A new iguana joins Asia’s rich reptile fauna, officially described as new to science in the open-access journal ZooKeys.

“From 2009 to 2022, we conducted a series of field surveys in South China and collected a number of specimens of the Calotes versicolor species complex, and found that the population of what we thought was Calotes versicolor in South China and Northern Vietnam was a new undescribed species and two subspecies,” says Yong Huang, whose team described the new species.

Wang’s garden lizard (Calotes wangi) is less than 9 cm long, and one of its distinguishing features is its orange tongue.

Calotes wangi is found in subtropical evergreen broad-leaved forests and tropical monsoon forests in southern China and northern Vietnam, mostly in mountainous areas, hills and plains on forest edges, arable land, shrub lands, and even urban green belts.
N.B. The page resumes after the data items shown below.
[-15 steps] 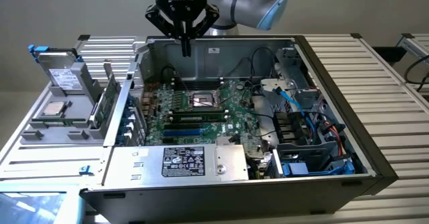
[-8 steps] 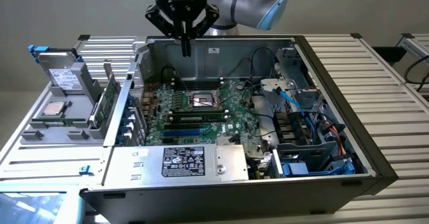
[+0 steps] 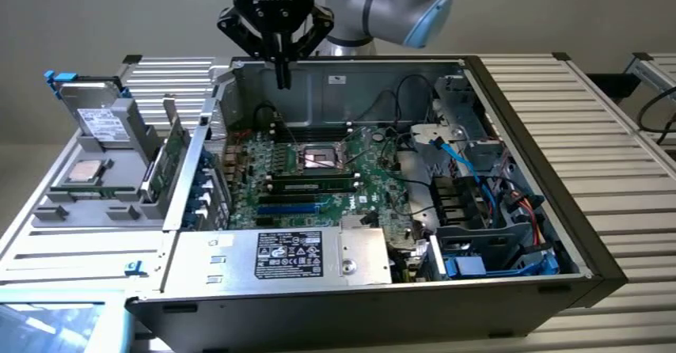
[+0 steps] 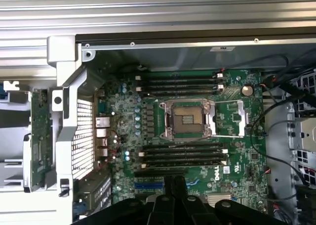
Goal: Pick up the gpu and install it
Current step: 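Reach for the gpu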
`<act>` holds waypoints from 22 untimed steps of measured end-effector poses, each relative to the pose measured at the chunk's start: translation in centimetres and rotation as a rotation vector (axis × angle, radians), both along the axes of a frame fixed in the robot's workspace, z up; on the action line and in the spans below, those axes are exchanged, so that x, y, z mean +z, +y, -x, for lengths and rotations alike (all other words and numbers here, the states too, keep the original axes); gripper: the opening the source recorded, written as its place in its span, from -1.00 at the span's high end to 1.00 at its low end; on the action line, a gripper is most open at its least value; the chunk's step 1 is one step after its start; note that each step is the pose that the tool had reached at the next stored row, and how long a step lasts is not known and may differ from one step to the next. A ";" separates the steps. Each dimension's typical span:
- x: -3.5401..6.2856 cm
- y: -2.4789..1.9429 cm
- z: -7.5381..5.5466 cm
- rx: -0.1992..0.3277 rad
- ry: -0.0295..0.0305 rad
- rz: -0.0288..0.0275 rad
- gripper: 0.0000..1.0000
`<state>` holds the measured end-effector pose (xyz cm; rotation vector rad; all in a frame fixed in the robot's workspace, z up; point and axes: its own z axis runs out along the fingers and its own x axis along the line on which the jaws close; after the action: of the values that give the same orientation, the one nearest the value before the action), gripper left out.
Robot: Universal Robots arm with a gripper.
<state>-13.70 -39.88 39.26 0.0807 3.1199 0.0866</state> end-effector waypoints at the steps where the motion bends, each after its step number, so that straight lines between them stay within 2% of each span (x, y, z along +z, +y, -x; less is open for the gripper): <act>1: 0.00 0.00 0.5 0.000 0.0000 -0.0003 0.76; 7: -0.01 0.05 3.2 0.000 0.0004 -0.0017 0.76; 19: -0.09 0.13 8.6 0.000 0.0045 -0.0124 0.76; 22: -0.14 0.19 10.0 0.000 0.0049 -0.0136 0.76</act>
<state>-23.71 -39.69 39.13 0.0813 3.1245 0.1078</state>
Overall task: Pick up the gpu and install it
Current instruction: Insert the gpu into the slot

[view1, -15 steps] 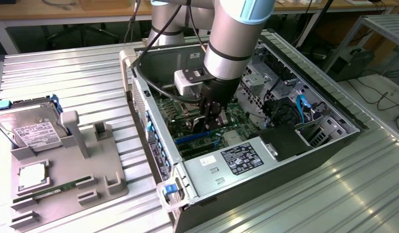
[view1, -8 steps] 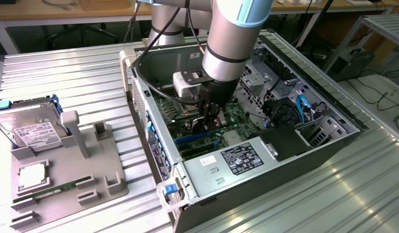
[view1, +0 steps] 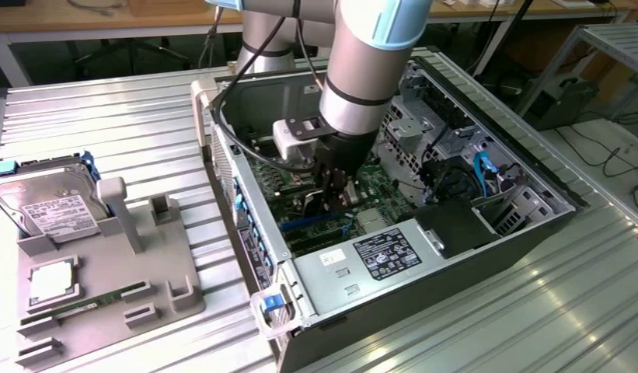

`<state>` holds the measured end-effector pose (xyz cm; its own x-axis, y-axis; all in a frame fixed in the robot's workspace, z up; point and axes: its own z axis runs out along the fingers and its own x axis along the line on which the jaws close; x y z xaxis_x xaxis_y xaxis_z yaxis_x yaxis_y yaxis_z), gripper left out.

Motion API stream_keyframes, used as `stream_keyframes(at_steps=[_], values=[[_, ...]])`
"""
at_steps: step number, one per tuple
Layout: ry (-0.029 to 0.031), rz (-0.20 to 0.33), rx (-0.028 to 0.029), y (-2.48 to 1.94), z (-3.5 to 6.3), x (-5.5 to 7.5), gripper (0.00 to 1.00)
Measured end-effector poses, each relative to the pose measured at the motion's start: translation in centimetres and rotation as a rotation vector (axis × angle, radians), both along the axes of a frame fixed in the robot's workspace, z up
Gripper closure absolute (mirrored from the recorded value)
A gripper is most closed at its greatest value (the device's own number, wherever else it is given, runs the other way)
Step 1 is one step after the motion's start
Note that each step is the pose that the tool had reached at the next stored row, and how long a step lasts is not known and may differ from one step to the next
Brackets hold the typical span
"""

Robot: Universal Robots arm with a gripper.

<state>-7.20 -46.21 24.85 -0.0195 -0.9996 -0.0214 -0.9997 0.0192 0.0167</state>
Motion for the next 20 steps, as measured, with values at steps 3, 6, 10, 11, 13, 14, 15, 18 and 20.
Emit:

It is active at the edge of the forest, and when it is in danger, it rushes into bushes or climbs tree trunks to hide. Investigations found that the lizards lie on sloping shrub branches at night, sleeping close to the branches,” says Yong Huang.

It is active from April to October every year, while in the tropics it is active from March to November or even longer, and eats a variety of insects, spiders, and other arthropods.

For now, the researchers estimate that the new species is not threatened, but they do note that in some areas its habitat is fragmented.

“In addition, their bodies are used medicinally and the lizards are also eaten,” they write in their research paper.

This is why they suggest that the local government strengthen the protection of their ecological environment and pay close attention to the population dynamics.